The researchers developed a new training method called WebSailor. It works by creating challenging tasks with intentionally unclear information, forcing the LLM to learn how to deal with uncertainty. They also use a technique called 'Duplicating Sampling Policy Optimization' (DUPO) which helps the model learn efficiently through trial and error, acting like an agent exploring the web. This whole process is designed to teach the model to strategically reduce uncertainty as it searches.
Why it matters?
This work is important because it significantly closes the performance gap between open-source and private LLMs in complex online research. By giving open-source models the ability to handle uncertainty effectively, it makes powerful information-seeking capabilities more widely available and allows anyone to build systems that can tackle really difficult research questions.
Abstract
Transcending human cognitive limitations represents a critical frontier in LLM training. Proprietary agentic systems like DeepResearch have demonstrated superhuman capabilities on extremely complex information-seeking benchmarks such as BrowseComp, a feat previously unattainable. We posit that their success hinges on a sophisticated reasoning pattern absent in open-source models: the ability to systematically reduce extreme uncertainty when navigating vast information landscapes. Based on this insight, we introduce WebSailor, a complete post-training methodology designed to instill this crucial capability.

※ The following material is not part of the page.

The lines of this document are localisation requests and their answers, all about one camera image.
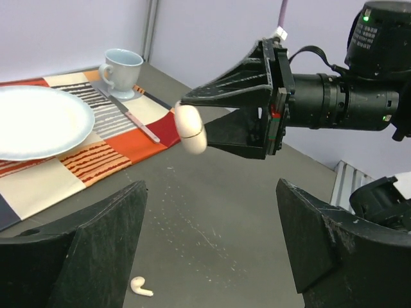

Our approach involves generating novel, high-uncertainty tasks through structured sampling and information obfuscation, RFT cold start, and an efficient agentic RL training algorithm, Duplicating Sampling Policy Optimization (DUPO). With this integrated pipeline, WebSailor significantly outperforms all open-source agents in complex information-seeking tasks, matching proprietary agents' performance and closing the capability gap.